Commit b6cdf668 b6cdf668df34481116416b05c30c2a2756ebe7d4 by cnb.bofCdSsphPA

Bias music training crops toward salient energy and attack regions

Constraint: Music ACR queries should be closer to choruses, strong rhythmic sections, and attack regions without giving up the existing random and silence-aware fallbacks
Rejected: Add only heavier beat/chorus modeling first | higher complexity and more brittle than lightweight energy/onset heuristics for the current training pipeline
Confidence: high
Scope-risk: moderate
Directive: Keep high_energy/onset_aware as heuristic candidate generators; future beat/chorus logic should layer on top of them rather than replace the fallback stack
Tested: /usr/local/miniconda3/bin/python -m py_compile acr-engine/src/data/dataset.py acr-engine/src/data/manifest_tools.py acr-engine/train.py acr-engine/src/data/external_adapters.py; synthetic_v2 dry-run with --segment-strategy high_energy and onset_aware; handcrafted 20s audio fixture with high_energy/onset_aware query offset checks
Not-tested: Full retraining/evaluation impact on FMA or internal production datasets
1 parent 4ceaa995
......@@ -9,6 +9,61 @@ import torch
from torch.utils.data import Dataset
def compute_candidate_offsets(
y: np.ndarray,
sr: int,
segment_len: int,
strategy: str,
silence_top_db: int,
) -> List[int]:
if len(y) <= segment_len:
return [0]
if strategy == "silence_aware":
intervals = librosa.effects.split(y, top_db=silence_top_db)
if intervals is None or len(intervals) == 0:
return []
offsets = []
for start, end in intervals:
start = int(start)
end = int(end)
if end - start >= segment_len:
offsets.append(start)
last = end - segment_len
if last > start:
offsets.append(last)
return sorted(set(offsets))
if strategy == "high_energy":
hop = max(segment_len // 2, 1)
scores: List[tuple[float, int]] = []
for start in range(0, max(len(y) - segment_len + 1, 1), hop):
seg = y[start : start + segment_len]
if len(seg) < segment_len:
seg = np.pad(seg, (0, segment_len - len(seg)))
rms = float(np.sqrt(np.mean(np.square(seg)) + 1e-12))
scores.append((rms, start))
scores.sort(key=lambda x: x[0], reverse=True)
return [start for _, start in scores[: min(6, len(scores))]]
if strategy == "onset_aware":
try:
onset_frames = librosa.onset.onset_detect(y=y, sr=sr, hop_length=512, units="frames")

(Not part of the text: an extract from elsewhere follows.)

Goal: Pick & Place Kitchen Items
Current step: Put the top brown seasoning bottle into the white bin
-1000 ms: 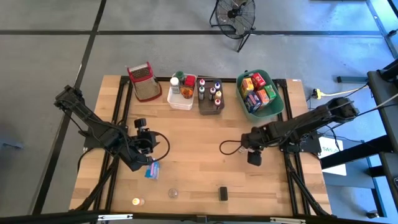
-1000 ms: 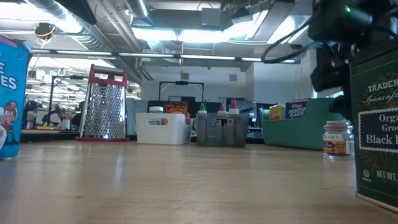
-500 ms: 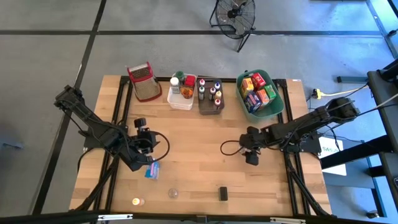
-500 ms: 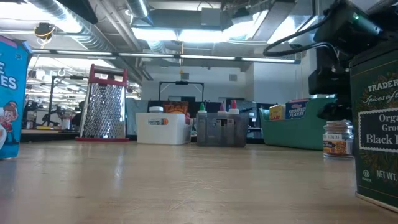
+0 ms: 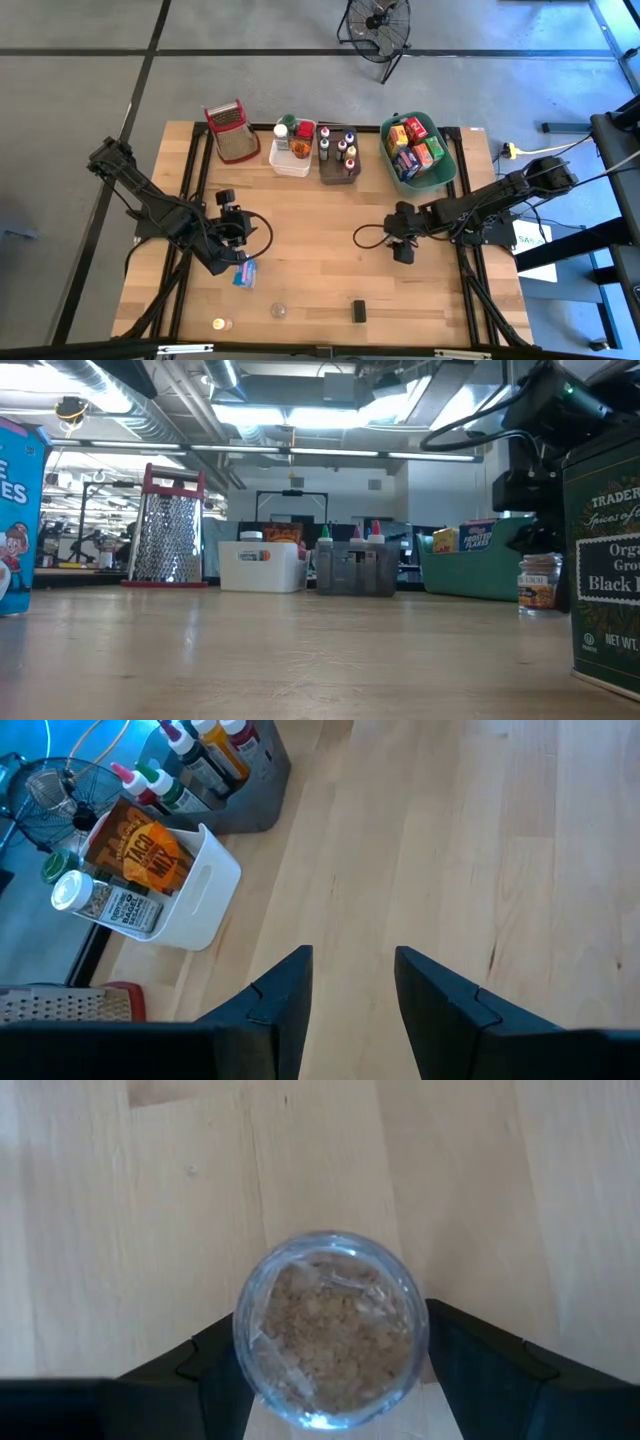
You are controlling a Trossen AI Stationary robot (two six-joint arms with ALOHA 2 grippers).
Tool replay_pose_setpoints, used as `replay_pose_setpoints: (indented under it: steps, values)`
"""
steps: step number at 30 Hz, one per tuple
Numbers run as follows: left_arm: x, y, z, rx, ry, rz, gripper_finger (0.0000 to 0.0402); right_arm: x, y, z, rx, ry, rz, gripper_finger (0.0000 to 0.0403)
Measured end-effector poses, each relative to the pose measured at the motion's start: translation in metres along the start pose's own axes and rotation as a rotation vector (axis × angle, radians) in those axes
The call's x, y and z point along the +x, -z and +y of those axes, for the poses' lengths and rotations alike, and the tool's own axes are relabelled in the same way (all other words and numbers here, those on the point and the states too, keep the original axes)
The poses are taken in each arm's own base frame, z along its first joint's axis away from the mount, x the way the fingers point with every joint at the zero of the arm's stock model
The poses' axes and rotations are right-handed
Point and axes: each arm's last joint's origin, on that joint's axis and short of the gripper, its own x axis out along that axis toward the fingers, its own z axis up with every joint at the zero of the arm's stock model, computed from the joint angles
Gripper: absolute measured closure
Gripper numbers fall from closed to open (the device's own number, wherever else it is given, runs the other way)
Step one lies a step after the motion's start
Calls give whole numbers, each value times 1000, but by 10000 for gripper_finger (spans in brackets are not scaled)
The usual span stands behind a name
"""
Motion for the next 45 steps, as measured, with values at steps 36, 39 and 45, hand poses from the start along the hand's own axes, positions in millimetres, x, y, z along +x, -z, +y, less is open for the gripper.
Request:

onset_samples = librosa.frames_to_samples(onset_frames, hop_length=512)
except Exception:
onset_samples = np.array([], dtype=int)
if onset_samples.size == 0:
return []
offsets = []
max_start = max(len(y) - segment_len, 0)
for onset in onset_samples.tolist():
start = max(0, min(int(onset), max_start))
offsets.append(start)
return sorted(set(offsets[: min(8, len(offsets))]))
return []
class ACRDataset(Dataset):
def __init__(
self,
......@@ -74,15 +129,9 @@ class ACRDataset(Dataset):
)
return librosa.power_to_db(mel, ref=np.max)
def _find_non_silent_intervals(self, y: np.ndarray) -> List[tuple[int, int]]:
intervals = librosa.effects.split(y, top_db=self.silence_top_db)
if intervals is None or len(intervals) == 0:
return [(0, len(y))]
return [(int(s), int(e)) for s, e in intervals]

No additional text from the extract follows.